▶ _Directions for this task_
Go through the records below and copy out every line that contains the word "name".

▶ _Records to use_
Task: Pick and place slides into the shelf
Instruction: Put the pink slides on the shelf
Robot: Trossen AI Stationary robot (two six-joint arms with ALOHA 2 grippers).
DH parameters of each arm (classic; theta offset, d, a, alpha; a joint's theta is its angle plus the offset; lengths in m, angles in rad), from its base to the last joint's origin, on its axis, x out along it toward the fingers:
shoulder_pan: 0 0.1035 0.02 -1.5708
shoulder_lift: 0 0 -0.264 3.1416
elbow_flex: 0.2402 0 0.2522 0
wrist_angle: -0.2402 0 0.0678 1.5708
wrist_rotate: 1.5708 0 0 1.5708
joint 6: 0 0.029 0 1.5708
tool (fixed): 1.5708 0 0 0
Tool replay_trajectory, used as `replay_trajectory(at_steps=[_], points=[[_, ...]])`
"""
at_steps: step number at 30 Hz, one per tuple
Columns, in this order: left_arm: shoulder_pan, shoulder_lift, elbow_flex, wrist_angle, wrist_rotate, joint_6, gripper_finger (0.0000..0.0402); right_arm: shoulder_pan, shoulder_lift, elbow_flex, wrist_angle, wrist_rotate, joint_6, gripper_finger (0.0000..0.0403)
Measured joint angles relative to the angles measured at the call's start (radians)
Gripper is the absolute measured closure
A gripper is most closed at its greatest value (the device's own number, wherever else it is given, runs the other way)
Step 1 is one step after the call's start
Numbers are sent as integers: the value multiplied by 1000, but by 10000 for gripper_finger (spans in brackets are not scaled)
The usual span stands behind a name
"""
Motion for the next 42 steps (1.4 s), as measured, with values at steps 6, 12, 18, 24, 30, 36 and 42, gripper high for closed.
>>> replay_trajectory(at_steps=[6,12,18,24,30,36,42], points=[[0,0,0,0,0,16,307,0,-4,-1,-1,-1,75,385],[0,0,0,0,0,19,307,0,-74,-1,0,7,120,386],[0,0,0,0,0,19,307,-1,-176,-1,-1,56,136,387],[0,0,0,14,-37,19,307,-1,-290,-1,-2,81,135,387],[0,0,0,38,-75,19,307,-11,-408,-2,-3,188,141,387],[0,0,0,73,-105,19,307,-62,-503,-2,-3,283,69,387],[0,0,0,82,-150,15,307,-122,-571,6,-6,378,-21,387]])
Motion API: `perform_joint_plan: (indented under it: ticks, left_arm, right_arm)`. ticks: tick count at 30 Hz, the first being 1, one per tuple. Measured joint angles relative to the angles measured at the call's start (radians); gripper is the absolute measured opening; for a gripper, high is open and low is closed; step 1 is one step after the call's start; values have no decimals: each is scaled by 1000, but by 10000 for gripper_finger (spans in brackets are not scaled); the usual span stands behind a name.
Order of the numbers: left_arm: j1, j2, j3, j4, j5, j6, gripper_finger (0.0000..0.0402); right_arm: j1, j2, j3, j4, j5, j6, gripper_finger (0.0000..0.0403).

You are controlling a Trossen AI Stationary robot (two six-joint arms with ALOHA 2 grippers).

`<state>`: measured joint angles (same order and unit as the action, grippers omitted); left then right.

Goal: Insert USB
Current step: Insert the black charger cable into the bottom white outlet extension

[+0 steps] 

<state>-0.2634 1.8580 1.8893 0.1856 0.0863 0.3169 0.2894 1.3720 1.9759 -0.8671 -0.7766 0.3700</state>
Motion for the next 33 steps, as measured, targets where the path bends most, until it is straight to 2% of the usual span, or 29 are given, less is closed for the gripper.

▶ _Response to this task_
The usual span stands behind a name
Motion API: `perform_joint_plan: (indented under it: ticks, left_arm, right_arm)`. ticks: tick count at 30 Hz, the first being 1, one per tuple. Measured joint angles relative to the angles measured at the call's start (radians); gripper is the absolute measured opening; for a gripper, high is open and low is closed; step 1 is one step after the call's start; values have no decimals: each is scaled by 1000, but by 10000 for gripper_finger (spans in brackets are not scaled); the usual span stands behind a name.

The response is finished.